◆ **About this task**:
On every line of the listing, check for "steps"; copy the lines that have it.

◆ **Input data**:
▼
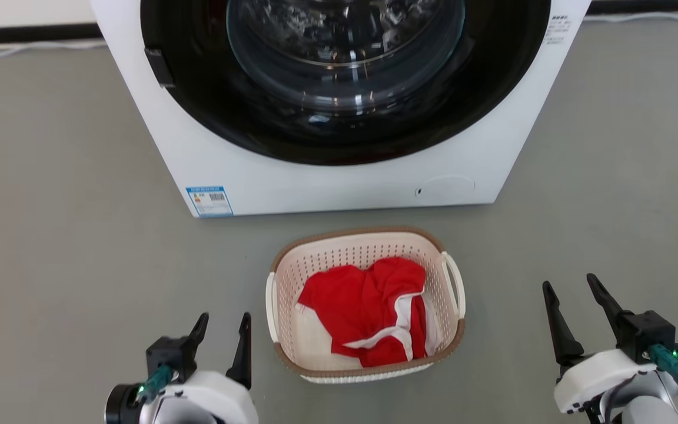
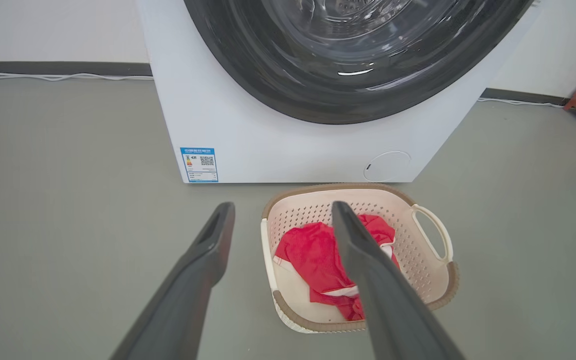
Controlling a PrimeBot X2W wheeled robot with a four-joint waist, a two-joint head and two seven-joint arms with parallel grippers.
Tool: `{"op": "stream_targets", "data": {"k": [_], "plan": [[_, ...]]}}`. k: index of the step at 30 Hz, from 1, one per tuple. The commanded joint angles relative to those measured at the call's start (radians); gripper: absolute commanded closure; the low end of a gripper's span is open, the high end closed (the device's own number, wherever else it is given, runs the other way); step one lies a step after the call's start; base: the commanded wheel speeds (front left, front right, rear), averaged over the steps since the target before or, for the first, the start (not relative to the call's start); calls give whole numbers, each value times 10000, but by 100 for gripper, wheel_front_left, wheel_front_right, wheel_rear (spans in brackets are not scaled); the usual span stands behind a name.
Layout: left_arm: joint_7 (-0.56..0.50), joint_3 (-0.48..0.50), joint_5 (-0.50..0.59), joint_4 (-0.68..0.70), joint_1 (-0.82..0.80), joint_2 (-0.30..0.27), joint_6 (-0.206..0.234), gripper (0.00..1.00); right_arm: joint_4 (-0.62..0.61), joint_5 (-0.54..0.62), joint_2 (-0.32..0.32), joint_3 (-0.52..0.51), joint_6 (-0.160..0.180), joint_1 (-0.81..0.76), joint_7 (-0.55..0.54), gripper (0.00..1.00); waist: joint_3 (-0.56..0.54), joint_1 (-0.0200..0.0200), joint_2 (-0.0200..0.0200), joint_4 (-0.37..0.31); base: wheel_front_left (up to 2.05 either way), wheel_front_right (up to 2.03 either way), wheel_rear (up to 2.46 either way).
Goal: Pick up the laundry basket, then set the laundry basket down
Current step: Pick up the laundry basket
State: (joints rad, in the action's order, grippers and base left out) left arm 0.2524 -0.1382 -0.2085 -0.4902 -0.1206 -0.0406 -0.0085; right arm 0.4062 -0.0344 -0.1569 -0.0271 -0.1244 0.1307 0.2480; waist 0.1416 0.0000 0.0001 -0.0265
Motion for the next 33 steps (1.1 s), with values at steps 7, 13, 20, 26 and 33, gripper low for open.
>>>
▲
◆ **Solution to this problem**:
Tool: `{"op": "stream_targets", "data": {"k": [_], "plan": [[_, ...]]}}`. k: index of the step at 30 Hz, from 1, one per tuple. The commanded joint angles relative to those measured at the call's start (radians); gripper: absolute commanded closure; the low end of a gripper's span is open, the high end closed (the device's own number, wherever else it is given, runs the other way); step one lies a step after the call's start; base: the commanded wheel speeds (front left, front right, rear), averaged over the steps since the target before or, for the first, the start (not relative to the call's start); calls give whole numbers, each value times 10000, but by 100 for gripper, wheel_front_left, wheel_front_right, wheel_rear (spans in brackets are not scaled); the usual span stands behind a name.
Motion for the next 33 steps (1.1 s), with values at steps 7, 13, 20, 26 and 33, gripper low for open.

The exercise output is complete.